Films français à Cannes 2019
Abaca

Céline Sciamma, Justine Triet, Arnaud Desplechin et Ladj Ly composent une armada française qui a fière allure.

Chaque année, les spéculations autour des films français sélectionnés en compétition à Cannes vont bon train. Cette fois, il semblait acquis que les femmes seraient bien représentées. C’est le cas, puisque Céline Sciamma et Justine Triet font leur entrée en Compétition après avoir fait leurs armes dans les sections parallèles. La première avait présenté Naissance des pieuvres à Un Certain Regard en 2007 et Bande de filles à la Quinzaine des Réalisateurs en 2014 ; la seconde avait dévoilé La bataille de Solferino à l’ACID en 2013 et Victoria à la Semaine de la Critique en 2016. Céline Sciamma va concourir dans la plus prestigieuse sélection internationale avec Portrait de la jeune fille en feu, un film d’époque situé sur une île bretonne, à la fin du XVIIIème siècle. Une peintre y est mandatée pour faire le portrait de mariage d’une jeune femme. La réalisatrice retrouve pour l’occasion Adèle Haenel qu’elle avait révélée dans Naissance des pieuvres et devrait poursuivre son étude de la condition féminine à travers les âges et les milieux sociaux. Sibyl de Justine Triet marque aussi des retrouvailles : celles de la réalisatrice et de Virginie Efira après l’acclamé Victoria. L’actrice belge y joue une psy décidée à revenir à l’écriture quand survient dans sa vie une actrice enceinte au bout du rouleau (Adèle Exarchopoulos) qui lui demande son aide. Entre les deux femmes va se nouer une relation profondément ambiguë qui devrait plonger le récit dans les mêmes eaux existentielles troubles que celles dans lesquelles baignait Victoria.

Roulez Jeunesse !
La sélection française marque aussi la prise de pouvoir par la jeunesse. Sciamma (40 ans), Triet (40 ans) vont notamment côtoyer l’inattendu Ladj Ly (41 ans). Le cinéaste, issu du collectif Kourtrajmé, est la véritable révélation de la sélection au sens large. Il n’avait, jusque-là, que signé les documentaires 365 jours à Clichy-Montfermeil (sorti directement en DVD en 2007), 365 jours au Mali (diffusé sur Youtube en 2014) et À voix haute (coréalisé avec Stéphane de Freitas). Son premier long métrage de fiction s’intitule Les Misérables et devrait faire parler la poudre.

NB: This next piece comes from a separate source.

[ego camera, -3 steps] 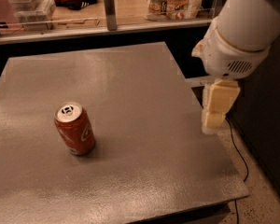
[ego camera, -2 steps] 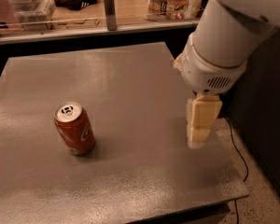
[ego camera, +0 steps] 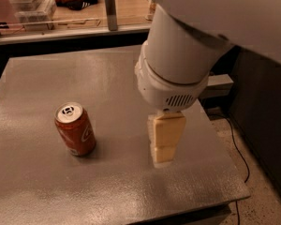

Tiré de son court métrage éponyme, il raconte le quotidien d’un flic de la Brigade Anti-Criminalité de Montfermeil, dans le 93. Damien Bonnard y reprend son rôle aux côtés de jeunes acteurs inconnus. La déflagration 2019 ? Cette jeunesse au pouvoir symbolise le renouveau d'un cinéma français toujours aussi dynamique. Les organisateurs n'ont cependant pas oublié les grands anciens. La regrettée Agnès Varda sera présente à travers l'affiche officielle du Festival tandis que l'insaisissable Alain Delon recevra une Palme d'Or d'honneur qu'il a longtemps refusée.

Encore un ?
Arnaud Desplechin, enfin, est présent à Cannes pour la huitième fois -la sixième fois en Compétition.  Dans Roubaix, une lumière, il fait de Roschdy Zem un commissaire confronté à différentes affaires, en compagnie d’un bleu -joué par Antoine Reinartz, l’un des visages de 120 battements par minute. Sara Forestier et Léa Seydoux sont également à l’affiche. Le vétéran de la sélection française sera-t-il rejoint par une autre pointure ? On pense inévitablement à Abdellatif Kechiche et à la suite de Mektoub my Love, intitulée Intermezzo, que tous les pronostiqueurs annonçaient. Fini, pas fini ? Toujours brouillé avec Frémaux ? Impossible de savoir avec l’imprévisible Kechiche qu’on espère ici fortement... Un dernier mot sur les absents patentés. Longtemps pressentis, Toledano et Nakache ne sont finalement nulle part avec Hors normes, tandis qu’Alice Winocour (Proxima, avec Eva Green en astronaute) et Rebecca Zlotowski (Une fille facile, avec Zahia Dehar pour la première fois à l’écran) pourraient rebondir à la Quinzaine des Réalisateurs.